RAW DATA:
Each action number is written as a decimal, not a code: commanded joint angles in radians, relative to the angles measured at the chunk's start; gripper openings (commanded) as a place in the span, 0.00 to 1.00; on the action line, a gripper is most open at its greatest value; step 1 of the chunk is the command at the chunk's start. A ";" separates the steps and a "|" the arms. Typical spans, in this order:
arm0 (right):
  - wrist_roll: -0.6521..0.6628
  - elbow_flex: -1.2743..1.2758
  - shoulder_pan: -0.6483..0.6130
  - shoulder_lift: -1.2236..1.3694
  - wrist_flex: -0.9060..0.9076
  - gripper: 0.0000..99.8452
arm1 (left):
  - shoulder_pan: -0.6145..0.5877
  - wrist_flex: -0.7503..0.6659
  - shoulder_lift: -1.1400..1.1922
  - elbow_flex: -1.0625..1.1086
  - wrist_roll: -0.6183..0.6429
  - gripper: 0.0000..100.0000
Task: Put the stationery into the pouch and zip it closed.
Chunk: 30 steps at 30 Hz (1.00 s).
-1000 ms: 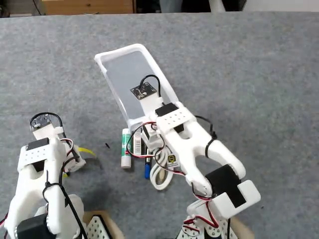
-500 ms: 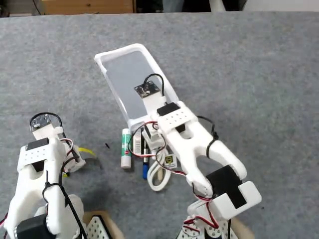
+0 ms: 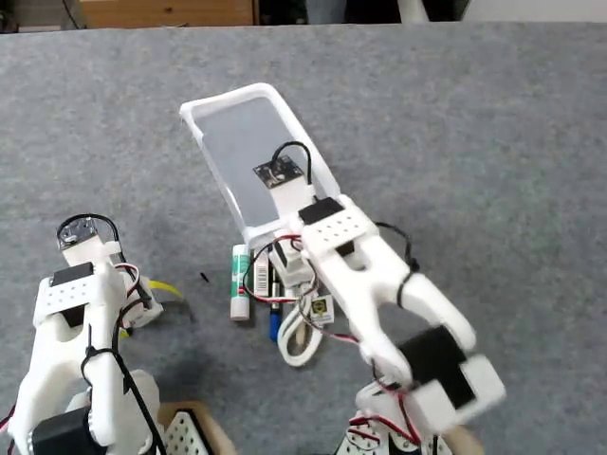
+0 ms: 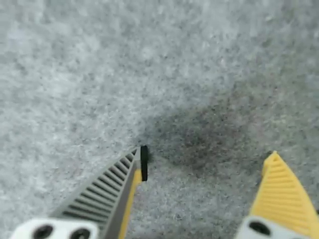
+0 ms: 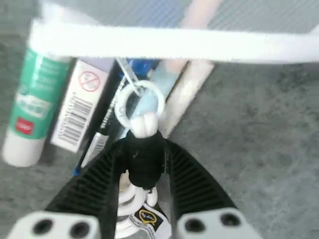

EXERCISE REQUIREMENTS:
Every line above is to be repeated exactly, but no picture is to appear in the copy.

SOLUTION TO THIS TASK:
Each action number is written as a decimal, not a code: commanded joint angles in radians, relative to the angles measured at the chunk's start; gripper openings (commanded) as a place in the span, 0.00 to 1.00; on the action line, a gripper is most open at its greatest value; step 1 of the chunk is the command at the chunk's start. A ";" separates the steps and a "|" the arms. Typical spans, in this order:
arm0 (right):
  - wrist_roll: -0.6521..0.6628
  - elbow_flex: -1.2743..1.2758
  - shoulder_pan: -0.6483..0.6130
  - shoulder_lift: -1.2236..1.3694
  - wrist_flex: -0.9060..0.9076
  - gripper: 0.0000..99.8452
arm1 (left):
  - shoulder_pan: -0.6145..0.5877
  - wrist_flex: -0.7503..0.6659
  - shoulder_lift: -1.1400..1.1922
  - elbow_flex: -1.0625..1.1086
  - wrist_roll: -0.6183..0.6429
  - gripper: 0.0000..100.0000
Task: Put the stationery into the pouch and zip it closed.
Chunk: 30 steps at 30 Hz (1.00 s).
-1000 ms: 
-500 ms: 
+0 ms: 
+0 ms: 
+0 ms: 

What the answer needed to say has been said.